▶ About this exercise:
For every line in the records below that holds "outlines", make a copy.
BEGIN Records
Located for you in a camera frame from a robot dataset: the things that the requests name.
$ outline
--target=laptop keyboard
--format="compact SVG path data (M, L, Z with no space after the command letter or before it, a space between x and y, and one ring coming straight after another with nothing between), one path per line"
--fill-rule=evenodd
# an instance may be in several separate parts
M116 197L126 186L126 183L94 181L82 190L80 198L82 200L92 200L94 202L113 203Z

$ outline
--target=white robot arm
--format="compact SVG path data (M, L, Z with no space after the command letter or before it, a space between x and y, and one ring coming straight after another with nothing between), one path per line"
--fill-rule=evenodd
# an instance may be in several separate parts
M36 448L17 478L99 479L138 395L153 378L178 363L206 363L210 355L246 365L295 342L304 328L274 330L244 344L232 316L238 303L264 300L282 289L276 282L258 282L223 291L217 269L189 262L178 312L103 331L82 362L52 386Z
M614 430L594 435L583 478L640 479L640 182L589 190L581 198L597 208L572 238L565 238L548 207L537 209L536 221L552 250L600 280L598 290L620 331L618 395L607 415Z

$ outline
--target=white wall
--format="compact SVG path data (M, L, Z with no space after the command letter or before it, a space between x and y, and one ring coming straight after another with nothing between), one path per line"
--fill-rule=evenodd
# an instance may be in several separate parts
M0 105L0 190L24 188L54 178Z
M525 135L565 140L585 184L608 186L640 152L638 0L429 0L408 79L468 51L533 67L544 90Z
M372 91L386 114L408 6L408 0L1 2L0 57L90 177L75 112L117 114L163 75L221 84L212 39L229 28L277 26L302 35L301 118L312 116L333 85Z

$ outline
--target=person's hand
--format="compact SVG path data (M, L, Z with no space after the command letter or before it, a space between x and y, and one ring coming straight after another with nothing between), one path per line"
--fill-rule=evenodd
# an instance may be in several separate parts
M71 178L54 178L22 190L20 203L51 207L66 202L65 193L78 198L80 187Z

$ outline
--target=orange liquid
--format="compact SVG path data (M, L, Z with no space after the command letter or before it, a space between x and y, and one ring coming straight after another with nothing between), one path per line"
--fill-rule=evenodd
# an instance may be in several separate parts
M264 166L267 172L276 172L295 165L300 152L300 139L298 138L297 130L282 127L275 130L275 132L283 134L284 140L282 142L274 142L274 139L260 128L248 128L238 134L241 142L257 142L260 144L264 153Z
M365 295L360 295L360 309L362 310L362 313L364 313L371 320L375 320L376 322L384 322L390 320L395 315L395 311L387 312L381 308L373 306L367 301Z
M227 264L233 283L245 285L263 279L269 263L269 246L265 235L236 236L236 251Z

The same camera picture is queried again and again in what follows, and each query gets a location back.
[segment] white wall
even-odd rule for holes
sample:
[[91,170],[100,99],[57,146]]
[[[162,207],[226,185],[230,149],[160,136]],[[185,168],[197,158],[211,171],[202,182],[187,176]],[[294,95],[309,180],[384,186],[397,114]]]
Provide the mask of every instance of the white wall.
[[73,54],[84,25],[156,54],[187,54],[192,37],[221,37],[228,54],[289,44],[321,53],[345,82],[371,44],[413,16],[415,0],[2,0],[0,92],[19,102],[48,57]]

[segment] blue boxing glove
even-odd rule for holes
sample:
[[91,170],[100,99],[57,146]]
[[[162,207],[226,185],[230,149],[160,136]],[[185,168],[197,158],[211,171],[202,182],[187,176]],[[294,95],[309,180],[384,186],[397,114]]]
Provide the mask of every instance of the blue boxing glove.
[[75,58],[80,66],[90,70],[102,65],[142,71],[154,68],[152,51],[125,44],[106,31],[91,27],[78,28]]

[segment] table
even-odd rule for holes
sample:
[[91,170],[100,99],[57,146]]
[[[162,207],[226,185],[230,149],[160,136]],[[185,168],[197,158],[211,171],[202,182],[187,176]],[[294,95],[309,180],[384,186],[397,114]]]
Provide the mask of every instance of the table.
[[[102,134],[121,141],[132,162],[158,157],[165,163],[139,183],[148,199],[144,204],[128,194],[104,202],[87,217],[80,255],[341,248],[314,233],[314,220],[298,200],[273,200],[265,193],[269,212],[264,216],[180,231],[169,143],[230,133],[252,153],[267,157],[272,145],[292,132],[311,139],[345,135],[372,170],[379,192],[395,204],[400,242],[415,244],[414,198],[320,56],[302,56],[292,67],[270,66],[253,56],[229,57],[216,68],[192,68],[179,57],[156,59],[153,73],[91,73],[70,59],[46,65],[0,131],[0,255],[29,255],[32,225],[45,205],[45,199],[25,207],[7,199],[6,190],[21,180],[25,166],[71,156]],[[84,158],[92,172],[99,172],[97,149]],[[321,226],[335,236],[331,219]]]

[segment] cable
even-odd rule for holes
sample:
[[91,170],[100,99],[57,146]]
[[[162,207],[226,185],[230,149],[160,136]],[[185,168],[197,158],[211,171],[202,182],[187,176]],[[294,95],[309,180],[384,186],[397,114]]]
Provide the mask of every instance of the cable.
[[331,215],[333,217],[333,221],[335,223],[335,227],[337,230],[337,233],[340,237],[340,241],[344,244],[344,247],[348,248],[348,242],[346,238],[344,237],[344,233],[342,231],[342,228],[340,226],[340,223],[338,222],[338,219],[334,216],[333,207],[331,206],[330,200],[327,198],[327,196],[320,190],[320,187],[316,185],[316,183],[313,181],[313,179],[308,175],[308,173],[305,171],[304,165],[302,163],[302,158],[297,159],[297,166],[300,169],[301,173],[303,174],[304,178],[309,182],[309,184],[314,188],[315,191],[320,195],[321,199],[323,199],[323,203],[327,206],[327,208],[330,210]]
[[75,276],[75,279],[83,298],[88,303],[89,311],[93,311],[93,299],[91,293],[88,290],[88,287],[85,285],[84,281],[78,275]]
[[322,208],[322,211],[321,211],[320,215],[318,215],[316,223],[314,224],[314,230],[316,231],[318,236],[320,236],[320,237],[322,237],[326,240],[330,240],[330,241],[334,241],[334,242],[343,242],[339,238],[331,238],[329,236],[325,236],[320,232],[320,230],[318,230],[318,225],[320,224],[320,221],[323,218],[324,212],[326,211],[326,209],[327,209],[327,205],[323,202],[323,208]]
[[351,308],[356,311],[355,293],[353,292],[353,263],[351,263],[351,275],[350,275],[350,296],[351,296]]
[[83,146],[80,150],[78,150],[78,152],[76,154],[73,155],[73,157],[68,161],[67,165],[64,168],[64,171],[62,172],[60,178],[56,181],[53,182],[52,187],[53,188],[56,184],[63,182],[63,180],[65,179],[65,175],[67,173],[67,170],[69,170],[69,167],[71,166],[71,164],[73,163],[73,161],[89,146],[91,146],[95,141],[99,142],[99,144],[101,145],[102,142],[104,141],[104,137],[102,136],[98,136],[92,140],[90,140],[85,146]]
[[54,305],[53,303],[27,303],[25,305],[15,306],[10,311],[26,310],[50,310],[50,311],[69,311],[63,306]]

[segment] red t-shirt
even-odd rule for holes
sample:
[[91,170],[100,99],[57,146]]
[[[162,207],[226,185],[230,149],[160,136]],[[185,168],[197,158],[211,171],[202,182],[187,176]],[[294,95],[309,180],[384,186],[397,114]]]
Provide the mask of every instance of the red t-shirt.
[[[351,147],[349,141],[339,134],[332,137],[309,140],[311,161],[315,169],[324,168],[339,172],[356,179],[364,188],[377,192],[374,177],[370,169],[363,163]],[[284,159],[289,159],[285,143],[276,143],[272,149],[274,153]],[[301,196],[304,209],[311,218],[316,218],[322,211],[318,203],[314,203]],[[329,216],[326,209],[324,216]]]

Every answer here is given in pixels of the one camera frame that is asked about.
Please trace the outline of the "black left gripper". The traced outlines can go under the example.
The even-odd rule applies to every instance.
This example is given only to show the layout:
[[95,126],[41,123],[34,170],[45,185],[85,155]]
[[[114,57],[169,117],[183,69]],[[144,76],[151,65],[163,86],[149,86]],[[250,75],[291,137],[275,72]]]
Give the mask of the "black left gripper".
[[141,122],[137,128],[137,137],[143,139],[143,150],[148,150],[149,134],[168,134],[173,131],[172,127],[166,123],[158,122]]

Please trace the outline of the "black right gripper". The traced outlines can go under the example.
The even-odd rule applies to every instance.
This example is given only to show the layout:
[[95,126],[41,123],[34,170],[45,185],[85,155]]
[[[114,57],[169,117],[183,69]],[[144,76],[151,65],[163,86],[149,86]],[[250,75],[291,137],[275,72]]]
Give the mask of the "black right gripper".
END Records
▶ Answer area:
Please trace the outline of the "black left gripper". The traced outlines can go under the example.
Please trace the outline of the "black right gripper". The traced outlines can go under the example.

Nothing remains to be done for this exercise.